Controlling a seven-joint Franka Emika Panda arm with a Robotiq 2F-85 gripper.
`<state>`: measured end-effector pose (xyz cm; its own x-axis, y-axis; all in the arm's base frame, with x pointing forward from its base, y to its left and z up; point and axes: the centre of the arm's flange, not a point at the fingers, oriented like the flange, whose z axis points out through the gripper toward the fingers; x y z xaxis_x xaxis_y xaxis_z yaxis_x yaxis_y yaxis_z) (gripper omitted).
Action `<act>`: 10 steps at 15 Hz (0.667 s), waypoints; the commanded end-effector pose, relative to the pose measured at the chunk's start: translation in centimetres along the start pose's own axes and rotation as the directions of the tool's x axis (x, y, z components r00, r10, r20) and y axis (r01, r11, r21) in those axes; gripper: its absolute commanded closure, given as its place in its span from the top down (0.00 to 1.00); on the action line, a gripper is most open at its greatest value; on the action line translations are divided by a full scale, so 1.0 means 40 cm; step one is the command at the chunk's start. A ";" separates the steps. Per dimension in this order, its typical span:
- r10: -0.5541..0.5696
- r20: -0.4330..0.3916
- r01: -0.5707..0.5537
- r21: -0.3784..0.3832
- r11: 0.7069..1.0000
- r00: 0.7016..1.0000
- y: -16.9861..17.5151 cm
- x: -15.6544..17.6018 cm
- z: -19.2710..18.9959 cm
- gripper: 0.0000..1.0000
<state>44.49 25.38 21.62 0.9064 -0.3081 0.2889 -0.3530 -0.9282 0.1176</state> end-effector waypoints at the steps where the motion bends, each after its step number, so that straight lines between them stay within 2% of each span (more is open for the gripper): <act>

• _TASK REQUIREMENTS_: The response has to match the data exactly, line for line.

• _WRITTEN REPLY_:
Controlling a seven-joint Franka Emika Panda arm with a Robotiq 2F-85 gripper.
`<state>`: measured end-effector pose (xyz cm; its own x-axis, y-axis; all in the arm's base frame, with x pointing forward from its base, y to its left and z up; point and axes: the centre of the arm's flange, not a point at the fingers, oriented like the flange, whose z axis points out through the gripper toward the fingers; x y z xaxis_x xaxis_y xaxis_z yaxis_x yaxis_y yaxis_z) (gripper omitted).
Action `<act>`: 10 steps at 15 Hz (0.667 s), waypoints; the commanded end-effector pose, relative to the pose measured at the chunk's start: translation in centimetres along the start pose's own axes and rotation as the directions of the tool's x axis (x, y, z components r00, r10, r20) and y axis (r01, r11, r21) in those axes; gripper: its absolute commanded closure, given as its place in its span from the top down (0.00 to 1.00); on the action line, a gripper is most open at its greatest value; on the action line translations are divided by a full scale, so 1.0 means 40 cm; step one is the command at the chunk's start. A ";" separates the steps. Per dimension in this order, its typical span:
- r10: -0.5541..0.5696
- r20: -0.4330..0.3916
- r01: -0.5707..0.5537
- r21: -0.3784..0.3832
- r11: 0.7069..1.0000
- r00: 0.7016..1.0000
- y: -16.9861..17.5151 cm
- x: -15.6544..17.6018 cm
- z: -19.2710..18.9959 cm
- gripper: 0.0000..1.0000
<state>44.49 25.38 21.62 0.9064 -0.3081 0.2889 -0.3530 -0.9282 0.1176</state> end-effector waypoints at the steps where the motion bends, each after its step number, so that straight lines between them stay within 2% of each span (more is open for the gripper): <act>

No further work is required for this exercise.